* _WHAT NEEDS TO BE DONE_: Within the listing that follows, state how many lines include the word "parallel"; write only that number.

* _EXERCISE DATA_:
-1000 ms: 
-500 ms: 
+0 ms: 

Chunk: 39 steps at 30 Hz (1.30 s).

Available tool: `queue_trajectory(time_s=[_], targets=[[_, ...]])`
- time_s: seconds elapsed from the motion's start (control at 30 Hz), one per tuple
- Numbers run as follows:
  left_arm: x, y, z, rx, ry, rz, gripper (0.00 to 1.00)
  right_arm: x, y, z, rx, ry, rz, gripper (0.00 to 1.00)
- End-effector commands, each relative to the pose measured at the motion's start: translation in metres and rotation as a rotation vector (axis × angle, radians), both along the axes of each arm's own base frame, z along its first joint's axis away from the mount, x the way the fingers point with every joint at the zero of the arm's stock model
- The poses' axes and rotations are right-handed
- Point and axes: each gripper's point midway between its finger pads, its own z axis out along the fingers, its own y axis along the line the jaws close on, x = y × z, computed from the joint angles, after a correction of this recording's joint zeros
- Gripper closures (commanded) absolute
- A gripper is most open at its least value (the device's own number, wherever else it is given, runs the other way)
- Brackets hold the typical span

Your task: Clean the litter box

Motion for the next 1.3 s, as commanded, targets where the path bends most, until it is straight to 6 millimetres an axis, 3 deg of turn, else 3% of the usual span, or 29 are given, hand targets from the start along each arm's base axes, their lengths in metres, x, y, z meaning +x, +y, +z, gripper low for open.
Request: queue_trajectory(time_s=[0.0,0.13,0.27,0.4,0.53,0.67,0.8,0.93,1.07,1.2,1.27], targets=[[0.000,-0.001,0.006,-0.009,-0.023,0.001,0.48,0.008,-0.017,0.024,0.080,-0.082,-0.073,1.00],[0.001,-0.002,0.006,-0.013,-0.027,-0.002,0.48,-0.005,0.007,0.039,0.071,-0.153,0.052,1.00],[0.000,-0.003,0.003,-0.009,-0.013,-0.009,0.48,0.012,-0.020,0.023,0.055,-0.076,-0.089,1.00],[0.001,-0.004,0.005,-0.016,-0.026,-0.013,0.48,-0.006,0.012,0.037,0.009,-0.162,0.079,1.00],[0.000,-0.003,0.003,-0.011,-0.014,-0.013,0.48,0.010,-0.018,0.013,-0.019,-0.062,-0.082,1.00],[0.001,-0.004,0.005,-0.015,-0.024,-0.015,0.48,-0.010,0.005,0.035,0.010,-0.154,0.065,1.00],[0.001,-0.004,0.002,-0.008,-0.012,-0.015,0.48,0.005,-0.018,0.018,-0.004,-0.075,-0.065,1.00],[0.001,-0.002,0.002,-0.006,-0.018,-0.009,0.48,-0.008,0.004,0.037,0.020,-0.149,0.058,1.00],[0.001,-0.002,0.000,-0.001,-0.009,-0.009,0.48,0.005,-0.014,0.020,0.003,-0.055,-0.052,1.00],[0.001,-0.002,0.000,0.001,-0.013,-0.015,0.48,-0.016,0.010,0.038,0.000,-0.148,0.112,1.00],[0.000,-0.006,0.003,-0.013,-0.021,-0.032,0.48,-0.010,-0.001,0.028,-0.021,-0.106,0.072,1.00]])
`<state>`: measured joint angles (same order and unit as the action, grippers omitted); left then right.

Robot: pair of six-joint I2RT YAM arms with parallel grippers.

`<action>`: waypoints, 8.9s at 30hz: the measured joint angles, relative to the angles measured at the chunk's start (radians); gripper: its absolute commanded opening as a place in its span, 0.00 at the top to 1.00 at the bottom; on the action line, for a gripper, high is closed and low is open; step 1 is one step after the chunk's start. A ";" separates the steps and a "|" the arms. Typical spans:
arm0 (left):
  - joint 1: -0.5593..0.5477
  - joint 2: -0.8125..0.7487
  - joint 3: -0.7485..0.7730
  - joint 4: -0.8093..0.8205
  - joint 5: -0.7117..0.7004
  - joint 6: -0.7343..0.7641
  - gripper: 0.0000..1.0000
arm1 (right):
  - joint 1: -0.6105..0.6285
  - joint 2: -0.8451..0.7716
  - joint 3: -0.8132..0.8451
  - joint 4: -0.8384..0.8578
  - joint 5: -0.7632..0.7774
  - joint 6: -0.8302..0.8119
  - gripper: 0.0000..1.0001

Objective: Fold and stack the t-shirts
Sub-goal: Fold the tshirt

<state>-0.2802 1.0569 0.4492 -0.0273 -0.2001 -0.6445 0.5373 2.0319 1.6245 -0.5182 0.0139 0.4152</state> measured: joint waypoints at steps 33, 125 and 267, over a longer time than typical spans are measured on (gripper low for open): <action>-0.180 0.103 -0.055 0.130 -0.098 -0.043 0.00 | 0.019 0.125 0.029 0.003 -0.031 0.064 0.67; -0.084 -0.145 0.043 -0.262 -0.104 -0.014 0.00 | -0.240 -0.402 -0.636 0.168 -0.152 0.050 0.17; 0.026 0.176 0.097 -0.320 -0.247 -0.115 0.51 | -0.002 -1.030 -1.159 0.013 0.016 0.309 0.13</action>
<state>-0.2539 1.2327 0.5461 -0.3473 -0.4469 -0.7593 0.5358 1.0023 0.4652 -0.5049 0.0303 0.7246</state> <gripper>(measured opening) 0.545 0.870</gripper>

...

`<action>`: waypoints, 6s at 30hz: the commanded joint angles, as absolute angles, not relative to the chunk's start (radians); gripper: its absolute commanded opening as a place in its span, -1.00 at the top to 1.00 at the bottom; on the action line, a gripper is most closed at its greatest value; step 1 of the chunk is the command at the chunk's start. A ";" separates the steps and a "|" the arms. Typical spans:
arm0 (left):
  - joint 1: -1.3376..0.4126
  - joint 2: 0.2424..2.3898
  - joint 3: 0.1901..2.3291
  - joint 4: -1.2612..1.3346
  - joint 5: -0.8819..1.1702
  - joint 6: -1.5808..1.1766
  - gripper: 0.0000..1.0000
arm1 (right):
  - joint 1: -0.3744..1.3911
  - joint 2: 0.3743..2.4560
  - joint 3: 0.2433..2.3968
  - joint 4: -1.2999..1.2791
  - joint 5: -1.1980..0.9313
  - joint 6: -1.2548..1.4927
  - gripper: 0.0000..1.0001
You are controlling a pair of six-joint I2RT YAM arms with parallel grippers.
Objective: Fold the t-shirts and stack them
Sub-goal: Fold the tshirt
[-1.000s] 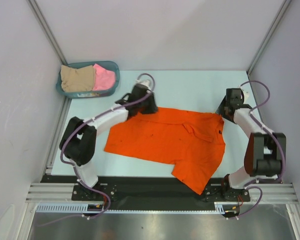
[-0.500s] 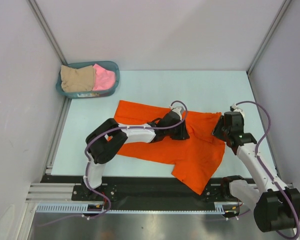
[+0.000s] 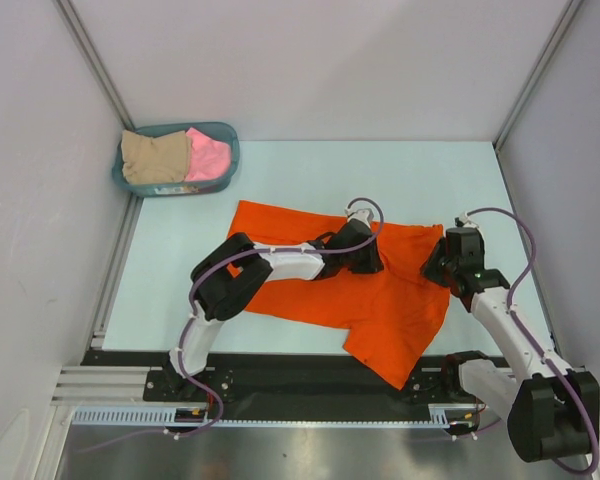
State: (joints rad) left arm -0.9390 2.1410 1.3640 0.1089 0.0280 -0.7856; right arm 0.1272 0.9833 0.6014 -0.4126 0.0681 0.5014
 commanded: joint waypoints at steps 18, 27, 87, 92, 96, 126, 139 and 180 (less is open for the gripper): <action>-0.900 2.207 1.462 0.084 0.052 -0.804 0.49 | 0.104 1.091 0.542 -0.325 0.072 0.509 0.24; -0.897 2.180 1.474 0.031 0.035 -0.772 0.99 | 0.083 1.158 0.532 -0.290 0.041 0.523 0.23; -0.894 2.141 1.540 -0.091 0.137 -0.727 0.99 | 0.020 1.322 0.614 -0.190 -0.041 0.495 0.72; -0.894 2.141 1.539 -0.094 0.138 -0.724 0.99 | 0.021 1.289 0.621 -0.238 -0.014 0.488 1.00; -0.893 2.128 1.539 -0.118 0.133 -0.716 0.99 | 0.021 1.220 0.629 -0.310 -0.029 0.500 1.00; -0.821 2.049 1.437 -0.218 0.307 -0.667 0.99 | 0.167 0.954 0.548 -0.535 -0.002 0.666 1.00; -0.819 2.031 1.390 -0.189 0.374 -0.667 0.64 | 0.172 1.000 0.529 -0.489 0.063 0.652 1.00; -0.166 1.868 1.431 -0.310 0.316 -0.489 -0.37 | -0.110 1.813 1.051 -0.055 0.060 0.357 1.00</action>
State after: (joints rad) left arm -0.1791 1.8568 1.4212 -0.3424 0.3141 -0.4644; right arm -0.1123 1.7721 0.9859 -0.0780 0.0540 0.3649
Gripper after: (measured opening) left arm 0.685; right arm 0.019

* _RESULT FOR THIS TASK_: 2